# WHAT IS REQUIRED:
Each line of the entries below that includes "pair" belongs in your answer.
### PROVIDED DATA ###
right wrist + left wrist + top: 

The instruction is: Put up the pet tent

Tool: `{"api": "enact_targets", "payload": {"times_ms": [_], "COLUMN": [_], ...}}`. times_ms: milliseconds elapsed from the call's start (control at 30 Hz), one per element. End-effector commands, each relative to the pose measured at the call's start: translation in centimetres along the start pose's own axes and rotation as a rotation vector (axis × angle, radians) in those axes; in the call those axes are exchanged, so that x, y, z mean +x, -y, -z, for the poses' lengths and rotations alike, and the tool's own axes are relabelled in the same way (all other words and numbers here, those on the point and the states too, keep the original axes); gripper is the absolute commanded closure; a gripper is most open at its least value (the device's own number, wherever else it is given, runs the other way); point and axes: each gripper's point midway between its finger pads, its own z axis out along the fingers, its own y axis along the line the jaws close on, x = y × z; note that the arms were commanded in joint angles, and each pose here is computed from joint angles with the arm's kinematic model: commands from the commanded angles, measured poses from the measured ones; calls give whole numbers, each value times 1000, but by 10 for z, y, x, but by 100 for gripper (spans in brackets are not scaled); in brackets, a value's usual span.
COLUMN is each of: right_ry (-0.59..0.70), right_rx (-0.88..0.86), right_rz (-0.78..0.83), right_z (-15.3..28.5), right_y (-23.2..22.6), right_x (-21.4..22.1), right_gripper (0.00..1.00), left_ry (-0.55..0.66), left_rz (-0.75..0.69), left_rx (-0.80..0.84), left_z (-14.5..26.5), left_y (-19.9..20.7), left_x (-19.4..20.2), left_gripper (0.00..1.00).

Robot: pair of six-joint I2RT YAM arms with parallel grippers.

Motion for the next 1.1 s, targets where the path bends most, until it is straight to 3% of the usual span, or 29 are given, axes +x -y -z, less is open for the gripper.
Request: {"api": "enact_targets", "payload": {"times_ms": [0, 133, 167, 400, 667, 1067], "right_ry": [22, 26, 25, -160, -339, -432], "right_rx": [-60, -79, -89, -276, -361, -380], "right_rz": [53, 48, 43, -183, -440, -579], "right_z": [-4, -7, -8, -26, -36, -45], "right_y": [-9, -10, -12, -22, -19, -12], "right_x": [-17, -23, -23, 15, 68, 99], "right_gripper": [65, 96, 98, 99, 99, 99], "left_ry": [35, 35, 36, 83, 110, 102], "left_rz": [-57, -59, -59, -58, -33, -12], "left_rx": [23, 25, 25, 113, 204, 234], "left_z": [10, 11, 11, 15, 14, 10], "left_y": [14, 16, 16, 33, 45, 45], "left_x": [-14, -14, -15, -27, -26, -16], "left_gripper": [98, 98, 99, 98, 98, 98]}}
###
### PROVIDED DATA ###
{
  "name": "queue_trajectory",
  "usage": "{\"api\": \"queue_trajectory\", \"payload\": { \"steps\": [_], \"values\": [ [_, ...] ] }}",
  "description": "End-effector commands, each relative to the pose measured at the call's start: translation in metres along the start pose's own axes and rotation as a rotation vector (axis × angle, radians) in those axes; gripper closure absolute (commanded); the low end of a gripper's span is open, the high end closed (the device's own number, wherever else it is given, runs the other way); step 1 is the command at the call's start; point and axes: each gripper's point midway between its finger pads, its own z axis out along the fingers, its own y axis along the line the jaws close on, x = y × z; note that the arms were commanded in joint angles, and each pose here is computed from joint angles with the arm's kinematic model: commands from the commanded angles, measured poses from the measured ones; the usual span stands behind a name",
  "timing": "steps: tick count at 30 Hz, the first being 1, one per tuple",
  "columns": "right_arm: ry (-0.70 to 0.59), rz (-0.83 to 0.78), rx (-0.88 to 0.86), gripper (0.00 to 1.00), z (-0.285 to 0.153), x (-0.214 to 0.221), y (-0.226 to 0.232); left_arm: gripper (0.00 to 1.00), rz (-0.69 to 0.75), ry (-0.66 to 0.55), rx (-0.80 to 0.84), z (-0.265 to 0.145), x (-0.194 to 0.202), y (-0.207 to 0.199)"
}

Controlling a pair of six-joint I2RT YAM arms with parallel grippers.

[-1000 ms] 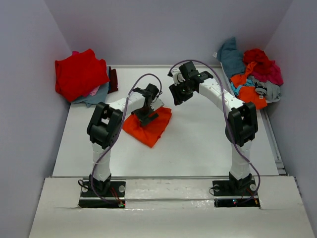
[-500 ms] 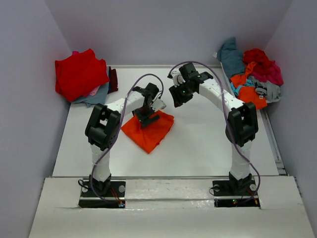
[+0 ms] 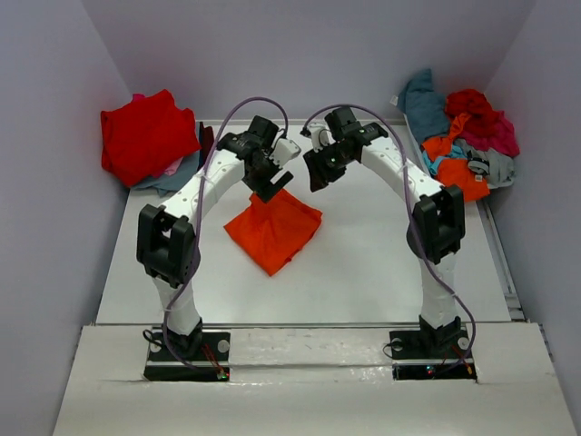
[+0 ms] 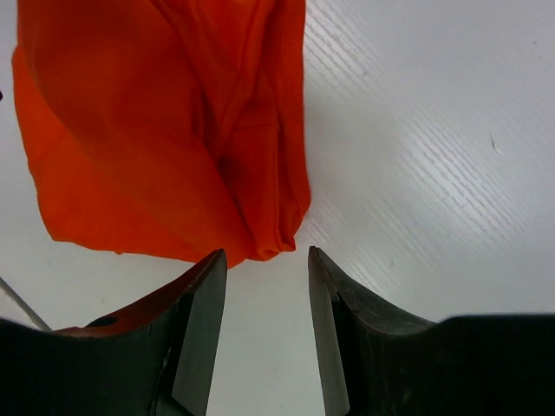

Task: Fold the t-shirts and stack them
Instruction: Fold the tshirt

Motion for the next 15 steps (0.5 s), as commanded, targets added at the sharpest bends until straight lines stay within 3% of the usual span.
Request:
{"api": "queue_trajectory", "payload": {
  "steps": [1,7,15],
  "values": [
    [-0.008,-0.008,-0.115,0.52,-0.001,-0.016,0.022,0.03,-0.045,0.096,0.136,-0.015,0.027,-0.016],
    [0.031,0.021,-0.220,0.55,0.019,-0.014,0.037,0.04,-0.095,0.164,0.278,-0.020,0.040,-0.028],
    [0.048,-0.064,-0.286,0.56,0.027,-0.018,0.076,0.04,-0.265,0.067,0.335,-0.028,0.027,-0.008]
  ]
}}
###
# OUTPUT FOR THIS EXERCISE:
Robot: pair of six-joint I2RT YAM arms with parallel grippers.
Controlling a pair of six-joint I2RT YAM arms with parallel grippers.

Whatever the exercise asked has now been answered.